Emergent universal long-range structure in random-organizing systems

TL;DR

This paper reveals universal long-range order in diverse noisy systems, linking noise correlations to hyperuniformity and connecting stochastic gradient descent to long-range structure formation.

Contribution

It uncovers universal long-range behavior across different systems and develops a hydrodynamic theory explaining noise-induced hyperuniformity.

Findings

Universal suppression of long-range density fluctuations observed in all systems

Connection established between stochastic gradient descent and long-range order emergence

Hydrodynamic theory accurately models the observed phenomena

Abstract

Self-organization through noisy interactions is ubiquitous across physics, mathematics, and machine learning, yet how long-range structure emerges from local noisy dynamics remains poorly understood. Here, we investigate three paradigmatic random-organizing particle systems drawn from distinct domains: models from soft matter physics (random organization, biased random organization) and machine learning (stochastic gradient descent), each characterized by distinct sources of noise. We discover universal long-range behavior across all systems, namely the suppression of long-range density fluctuations, governed solely by the noise correlation between particles. Furthermore, we establish a connection between the emergence of long-range order and the tendency of stochastic gradient descent to favor flat minima -- a phenomenon widely observed in machine learning. To rationalize these findings, we develop a fluctuating hydrodynamic theory that quantitatively captures all observations.

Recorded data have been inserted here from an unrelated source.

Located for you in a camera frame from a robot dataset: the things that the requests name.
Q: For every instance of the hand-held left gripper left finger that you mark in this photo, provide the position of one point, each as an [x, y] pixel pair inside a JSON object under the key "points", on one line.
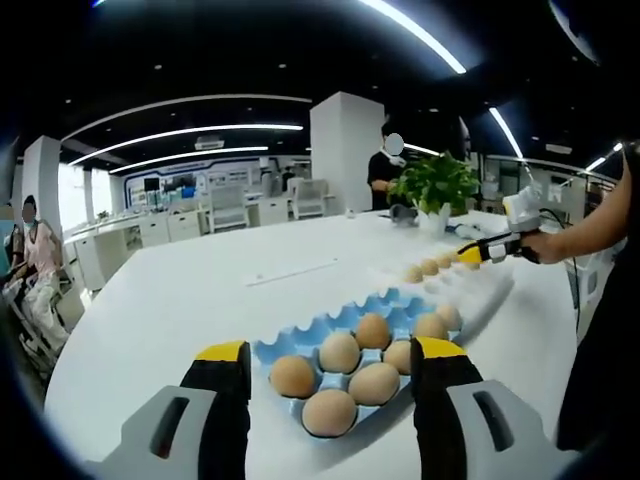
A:
{"points": [[215, 410]]}

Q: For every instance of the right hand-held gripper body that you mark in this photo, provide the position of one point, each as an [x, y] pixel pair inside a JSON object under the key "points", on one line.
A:
{"points": [[522, 210]]}

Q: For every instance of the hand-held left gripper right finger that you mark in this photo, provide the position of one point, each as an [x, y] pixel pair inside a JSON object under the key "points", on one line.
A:
{"points": [[445, 410]]}

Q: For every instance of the brown chicken egg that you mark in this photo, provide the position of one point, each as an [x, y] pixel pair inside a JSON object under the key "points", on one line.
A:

Our study resolves long-standing questions about the microscopic origin of noise-induced hyperuniformity, uncovers striking parallels between stochastic gradient descent dynamics on particle system energy landscapes and neural network loss landscapes, and should have wide-ranging applications -- from the self-assembly of hyperuniform materials to ecological population dynamics and the design of generalizable learning algorithms.